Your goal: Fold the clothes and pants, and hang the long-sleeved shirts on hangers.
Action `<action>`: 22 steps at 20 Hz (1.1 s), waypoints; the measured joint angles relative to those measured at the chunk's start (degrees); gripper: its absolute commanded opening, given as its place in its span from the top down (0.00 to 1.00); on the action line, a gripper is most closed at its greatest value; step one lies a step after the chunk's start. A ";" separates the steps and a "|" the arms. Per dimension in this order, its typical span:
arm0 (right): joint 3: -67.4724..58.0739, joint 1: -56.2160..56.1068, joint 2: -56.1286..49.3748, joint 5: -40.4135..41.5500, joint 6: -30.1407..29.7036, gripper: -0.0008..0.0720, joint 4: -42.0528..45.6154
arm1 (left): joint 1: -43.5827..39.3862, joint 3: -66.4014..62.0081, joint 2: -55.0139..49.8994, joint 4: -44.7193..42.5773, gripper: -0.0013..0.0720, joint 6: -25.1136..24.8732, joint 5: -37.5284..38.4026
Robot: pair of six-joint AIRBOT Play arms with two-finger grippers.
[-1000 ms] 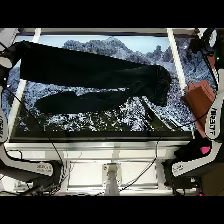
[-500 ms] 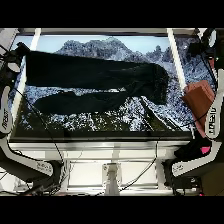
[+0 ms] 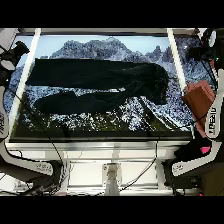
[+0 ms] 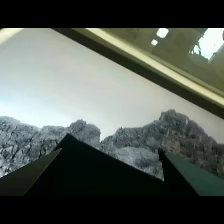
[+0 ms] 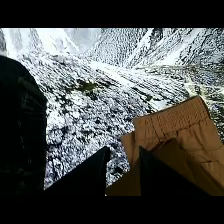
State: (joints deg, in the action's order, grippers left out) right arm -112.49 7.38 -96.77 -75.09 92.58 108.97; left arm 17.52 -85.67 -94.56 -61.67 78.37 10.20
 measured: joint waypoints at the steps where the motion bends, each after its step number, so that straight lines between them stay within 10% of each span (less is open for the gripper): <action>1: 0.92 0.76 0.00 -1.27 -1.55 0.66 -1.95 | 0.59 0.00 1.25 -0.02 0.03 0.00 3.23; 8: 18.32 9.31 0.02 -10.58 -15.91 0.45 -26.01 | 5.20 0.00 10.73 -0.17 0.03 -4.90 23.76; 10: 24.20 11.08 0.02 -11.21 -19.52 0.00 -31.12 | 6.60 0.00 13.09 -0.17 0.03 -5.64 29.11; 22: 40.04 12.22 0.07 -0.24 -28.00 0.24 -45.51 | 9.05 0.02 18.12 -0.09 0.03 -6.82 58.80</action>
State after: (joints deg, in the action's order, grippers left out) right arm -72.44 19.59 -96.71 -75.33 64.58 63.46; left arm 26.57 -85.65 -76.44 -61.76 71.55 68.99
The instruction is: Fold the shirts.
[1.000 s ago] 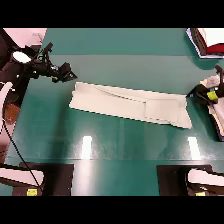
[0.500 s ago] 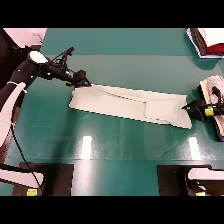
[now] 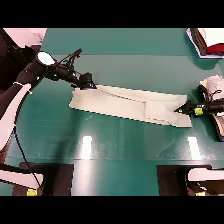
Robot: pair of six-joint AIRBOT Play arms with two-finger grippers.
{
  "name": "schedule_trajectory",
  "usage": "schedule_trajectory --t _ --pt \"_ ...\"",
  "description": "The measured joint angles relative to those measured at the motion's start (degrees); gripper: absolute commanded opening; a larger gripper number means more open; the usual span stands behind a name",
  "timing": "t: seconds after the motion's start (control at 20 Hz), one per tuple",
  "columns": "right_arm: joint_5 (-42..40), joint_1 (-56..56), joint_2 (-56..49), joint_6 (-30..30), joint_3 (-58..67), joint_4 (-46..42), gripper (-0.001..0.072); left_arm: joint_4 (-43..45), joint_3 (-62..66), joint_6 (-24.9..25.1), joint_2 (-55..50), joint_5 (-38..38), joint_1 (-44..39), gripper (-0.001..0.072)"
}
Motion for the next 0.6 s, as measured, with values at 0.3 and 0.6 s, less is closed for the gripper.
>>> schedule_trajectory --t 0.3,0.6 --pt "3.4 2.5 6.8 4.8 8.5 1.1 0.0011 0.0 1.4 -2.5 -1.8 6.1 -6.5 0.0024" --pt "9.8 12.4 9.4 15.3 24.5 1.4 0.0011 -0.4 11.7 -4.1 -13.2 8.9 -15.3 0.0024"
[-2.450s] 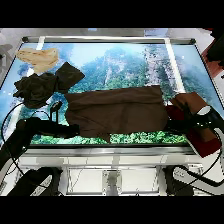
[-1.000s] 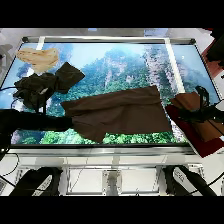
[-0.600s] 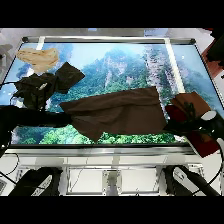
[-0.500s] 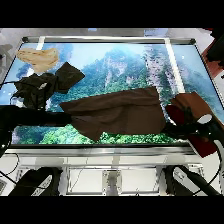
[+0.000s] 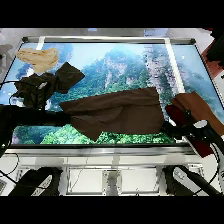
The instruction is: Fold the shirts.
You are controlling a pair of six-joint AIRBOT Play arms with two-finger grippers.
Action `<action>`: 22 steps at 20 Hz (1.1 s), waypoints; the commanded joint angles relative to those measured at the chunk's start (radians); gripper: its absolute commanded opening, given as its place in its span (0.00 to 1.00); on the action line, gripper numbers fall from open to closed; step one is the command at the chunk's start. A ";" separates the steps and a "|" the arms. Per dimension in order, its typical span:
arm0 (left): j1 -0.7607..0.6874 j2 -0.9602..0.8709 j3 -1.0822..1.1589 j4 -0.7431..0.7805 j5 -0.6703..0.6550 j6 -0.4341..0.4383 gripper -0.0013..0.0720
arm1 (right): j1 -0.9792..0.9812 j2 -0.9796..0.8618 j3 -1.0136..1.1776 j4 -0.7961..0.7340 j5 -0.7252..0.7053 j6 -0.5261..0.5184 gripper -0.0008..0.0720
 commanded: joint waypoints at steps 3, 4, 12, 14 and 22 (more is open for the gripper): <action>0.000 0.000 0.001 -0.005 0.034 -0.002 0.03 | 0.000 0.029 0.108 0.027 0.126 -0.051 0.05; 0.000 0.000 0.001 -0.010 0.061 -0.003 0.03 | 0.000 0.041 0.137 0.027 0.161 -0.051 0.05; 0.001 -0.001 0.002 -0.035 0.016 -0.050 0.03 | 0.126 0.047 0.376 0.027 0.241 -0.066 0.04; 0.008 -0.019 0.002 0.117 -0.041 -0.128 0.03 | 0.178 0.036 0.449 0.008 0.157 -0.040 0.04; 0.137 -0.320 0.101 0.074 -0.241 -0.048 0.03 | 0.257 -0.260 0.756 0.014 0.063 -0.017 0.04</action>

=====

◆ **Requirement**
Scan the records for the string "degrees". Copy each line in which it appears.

◆ **Exercise answer**
Action `<action>`: 22 steps at 20 Hz (1.1 s), waypoints; the measured joint angles relative to those measured at the chunk's start (degrees); gripper: its absolute commanded opening, given as its place in its span from the top down (0.00 to 1.00); on the action line, a gripper is most closed at its greatest value; step one lies a step after the chunk's start. A ";" separates the steps and a "|" the arms. Per dimension in this order, its typical span:
  "description": "The measured joint angles relative to those measured at the motion's start (degrees); gripper: absolute commanded opening; a larger gripper number means more open; the usual span stands behind a name",

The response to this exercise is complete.